Description of the task >> Using the listing below, print exactly everything from the line with "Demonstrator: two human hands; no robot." down to the line with "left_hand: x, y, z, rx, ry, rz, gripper", both included, and nothing more.

Data >>
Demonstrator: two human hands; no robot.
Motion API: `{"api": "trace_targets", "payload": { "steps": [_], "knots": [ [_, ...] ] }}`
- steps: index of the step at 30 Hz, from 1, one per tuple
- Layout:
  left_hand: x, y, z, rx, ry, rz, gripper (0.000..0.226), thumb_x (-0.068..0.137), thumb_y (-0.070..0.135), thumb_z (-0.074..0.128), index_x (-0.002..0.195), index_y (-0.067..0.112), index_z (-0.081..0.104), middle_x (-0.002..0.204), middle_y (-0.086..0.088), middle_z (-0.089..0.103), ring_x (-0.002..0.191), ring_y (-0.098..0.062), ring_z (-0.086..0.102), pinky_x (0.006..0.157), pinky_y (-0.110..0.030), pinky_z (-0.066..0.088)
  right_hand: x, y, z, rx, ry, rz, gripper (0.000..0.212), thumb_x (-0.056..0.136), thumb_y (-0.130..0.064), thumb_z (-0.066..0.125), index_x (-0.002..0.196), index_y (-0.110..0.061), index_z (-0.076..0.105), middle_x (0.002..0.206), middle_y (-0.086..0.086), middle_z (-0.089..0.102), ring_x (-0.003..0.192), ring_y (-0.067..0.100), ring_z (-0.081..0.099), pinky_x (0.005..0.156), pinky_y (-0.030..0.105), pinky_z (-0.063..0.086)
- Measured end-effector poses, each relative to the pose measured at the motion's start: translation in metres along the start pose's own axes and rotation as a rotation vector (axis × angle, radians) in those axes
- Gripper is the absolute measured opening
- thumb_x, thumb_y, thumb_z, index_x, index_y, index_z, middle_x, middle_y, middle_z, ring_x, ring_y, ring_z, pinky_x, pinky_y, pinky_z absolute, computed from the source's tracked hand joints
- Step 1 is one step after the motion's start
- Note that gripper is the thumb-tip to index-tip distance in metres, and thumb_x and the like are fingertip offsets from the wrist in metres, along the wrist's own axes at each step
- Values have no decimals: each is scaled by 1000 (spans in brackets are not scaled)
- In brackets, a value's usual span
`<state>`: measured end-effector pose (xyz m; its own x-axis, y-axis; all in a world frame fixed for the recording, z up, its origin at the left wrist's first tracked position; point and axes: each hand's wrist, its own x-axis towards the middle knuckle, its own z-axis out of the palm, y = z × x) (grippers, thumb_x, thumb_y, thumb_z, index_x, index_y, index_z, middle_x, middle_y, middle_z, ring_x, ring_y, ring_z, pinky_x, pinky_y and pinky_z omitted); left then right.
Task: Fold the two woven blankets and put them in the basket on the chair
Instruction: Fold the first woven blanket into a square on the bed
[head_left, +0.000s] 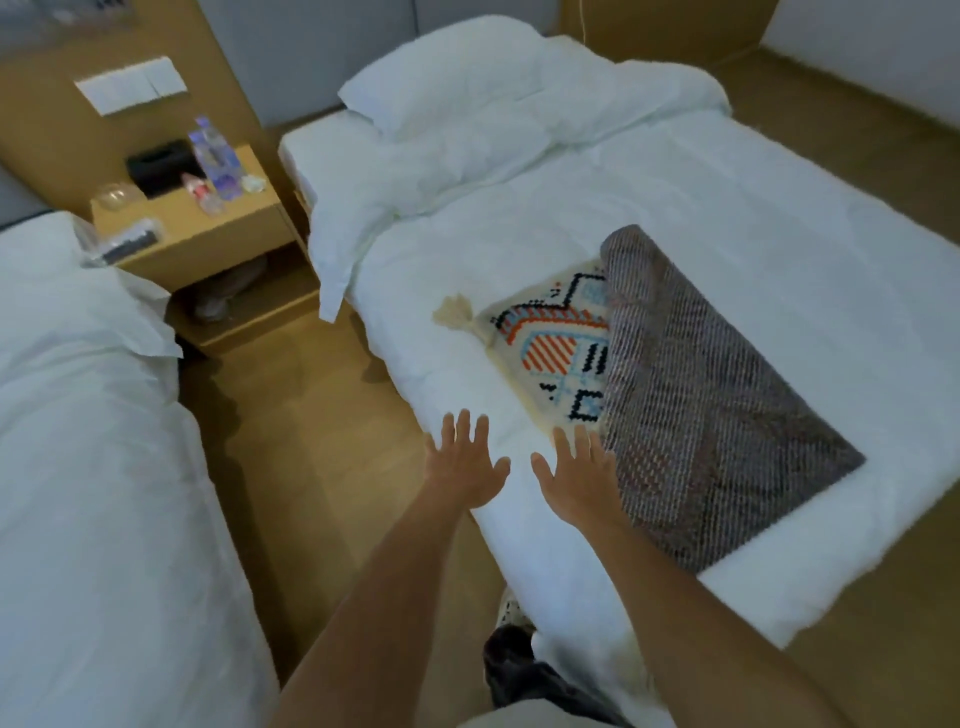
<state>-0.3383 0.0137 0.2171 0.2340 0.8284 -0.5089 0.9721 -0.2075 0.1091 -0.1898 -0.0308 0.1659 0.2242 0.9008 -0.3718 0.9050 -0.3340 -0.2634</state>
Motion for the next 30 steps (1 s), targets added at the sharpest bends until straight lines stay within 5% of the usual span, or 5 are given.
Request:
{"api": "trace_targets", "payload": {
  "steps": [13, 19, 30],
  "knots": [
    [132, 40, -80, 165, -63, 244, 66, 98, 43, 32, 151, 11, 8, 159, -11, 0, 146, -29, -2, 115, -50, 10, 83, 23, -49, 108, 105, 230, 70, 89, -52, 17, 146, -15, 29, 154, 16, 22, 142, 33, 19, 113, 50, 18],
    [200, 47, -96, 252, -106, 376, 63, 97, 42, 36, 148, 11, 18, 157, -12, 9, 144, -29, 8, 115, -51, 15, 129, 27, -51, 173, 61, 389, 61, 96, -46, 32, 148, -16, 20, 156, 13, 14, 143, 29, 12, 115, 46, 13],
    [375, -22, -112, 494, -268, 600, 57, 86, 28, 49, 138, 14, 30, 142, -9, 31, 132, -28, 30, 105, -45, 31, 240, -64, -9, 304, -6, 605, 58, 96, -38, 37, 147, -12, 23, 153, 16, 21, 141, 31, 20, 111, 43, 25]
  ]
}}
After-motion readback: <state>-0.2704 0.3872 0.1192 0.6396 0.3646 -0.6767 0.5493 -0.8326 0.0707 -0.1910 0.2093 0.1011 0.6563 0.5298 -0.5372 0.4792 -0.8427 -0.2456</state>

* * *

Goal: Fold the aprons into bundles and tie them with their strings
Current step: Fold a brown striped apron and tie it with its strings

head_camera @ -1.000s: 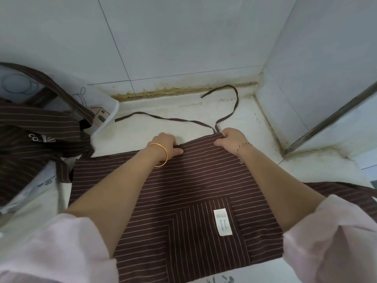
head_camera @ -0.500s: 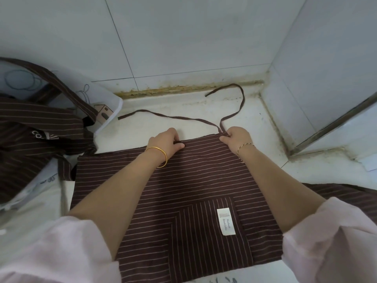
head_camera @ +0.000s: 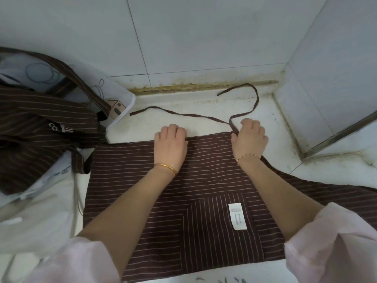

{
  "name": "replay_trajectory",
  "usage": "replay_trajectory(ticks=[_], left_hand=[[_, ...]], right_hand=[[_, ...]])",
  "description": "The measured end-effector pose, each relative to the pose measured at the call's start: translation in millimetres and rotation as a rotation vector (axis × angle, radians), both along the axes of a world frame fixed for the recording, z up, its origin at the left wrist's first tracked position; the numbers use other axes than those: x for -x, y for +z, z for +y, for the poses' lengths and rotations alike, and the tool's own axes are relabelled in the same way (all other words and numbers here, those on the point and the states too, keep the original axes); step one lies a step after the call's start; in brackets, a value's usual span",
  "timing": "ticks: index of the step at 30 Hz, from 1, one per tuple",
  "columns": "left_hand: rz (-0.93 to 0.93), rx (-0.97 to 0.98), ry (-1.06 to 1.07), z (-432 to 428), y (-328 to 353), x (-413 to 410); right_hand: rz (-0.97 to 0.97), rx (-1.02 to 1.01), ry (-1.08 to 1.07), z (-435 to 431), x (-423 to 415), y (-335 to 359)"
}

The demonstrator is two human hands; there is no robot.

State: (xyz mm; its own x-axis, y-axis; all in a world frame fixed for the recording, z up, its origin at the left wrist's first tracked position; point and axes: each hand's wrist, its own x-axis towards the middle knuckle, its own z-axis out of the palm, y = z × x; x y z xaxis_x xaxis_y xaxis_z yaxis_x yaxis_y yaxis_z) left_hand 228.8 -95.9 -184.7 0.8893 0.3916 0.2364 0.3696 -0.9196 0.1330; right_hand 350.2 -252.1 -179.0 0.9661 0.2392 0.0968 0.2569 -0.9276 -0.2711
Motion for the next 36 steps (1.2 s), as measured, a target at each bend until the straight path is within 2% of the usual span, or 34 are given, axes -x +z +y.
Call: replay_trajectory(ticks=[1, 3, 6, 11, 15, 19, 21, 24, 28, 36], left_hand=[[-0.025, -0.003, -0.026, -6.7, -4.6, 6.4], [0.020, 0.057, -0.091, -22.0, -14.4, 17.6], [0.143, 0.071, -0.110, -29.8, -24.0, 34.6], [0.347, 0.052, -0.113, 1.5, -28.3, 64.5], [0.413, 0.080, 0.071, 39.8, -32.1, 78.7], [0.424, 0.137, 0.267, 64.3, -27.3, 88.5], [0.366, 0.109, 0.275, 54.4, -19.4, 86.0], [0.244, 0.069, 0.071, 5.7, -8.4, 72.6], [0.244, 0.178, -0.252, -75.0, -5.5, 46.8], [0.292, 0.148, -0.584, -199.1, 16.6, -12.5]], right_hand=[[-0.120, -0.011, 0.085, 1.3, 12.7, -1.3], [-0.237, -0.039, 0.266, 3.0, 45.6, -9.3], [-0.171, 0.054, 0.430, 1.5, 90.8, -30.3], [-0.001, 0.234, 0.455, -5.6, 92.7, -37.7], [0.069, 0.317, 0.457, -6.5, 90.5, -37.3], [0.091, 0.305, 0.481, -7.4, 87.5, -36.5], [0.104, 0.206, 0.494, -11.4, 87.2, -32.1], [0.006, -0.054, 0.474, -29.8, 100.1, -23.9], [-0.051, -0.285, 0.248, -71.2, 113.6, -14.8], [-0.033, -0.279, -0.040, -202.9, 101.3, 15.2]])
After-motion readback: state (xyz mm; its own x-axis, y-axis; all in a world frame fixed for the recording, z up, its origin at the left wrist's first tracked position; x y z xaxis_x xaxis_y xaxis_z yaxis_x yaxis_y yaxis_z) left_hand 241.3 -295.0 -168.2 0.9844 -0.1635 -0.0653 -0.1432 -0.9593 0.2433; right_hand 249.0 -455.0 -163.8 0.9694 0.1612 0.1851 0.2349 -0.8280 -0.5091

Exercise answer >>
Demonstrator: two human hands; no robot.
Motion API: `{"api": "trace_targets", "payload": { "steps": [_], "knots": [ [_, ...] ] }}`
- steps: index of the step at 30 Hz, from 1, one per tuple
- Layout:
  left_hand: x, y, z, rx, ry, rz, gripper (0.000..0.226), thumb_x (-0.068..0.137), thumb_y (-0.070..0.135), thumb_z (-0.074..0.128), index_x (-0.002..0.195), index_y (-0.067..0.112), index_z (-0.081..0.104), middle_x (-0.002..0.204), middle_y (-0.086..0.088), middle_z (-0.089..0.103), ring_x (-0.002..0.191), ring_y (-0.098..0.062), ring_z (-0.086..0.102), pinky_x (0.006..0.157), pinky_y (-0.110..0.030), pinky_z (-0.066..0.088)

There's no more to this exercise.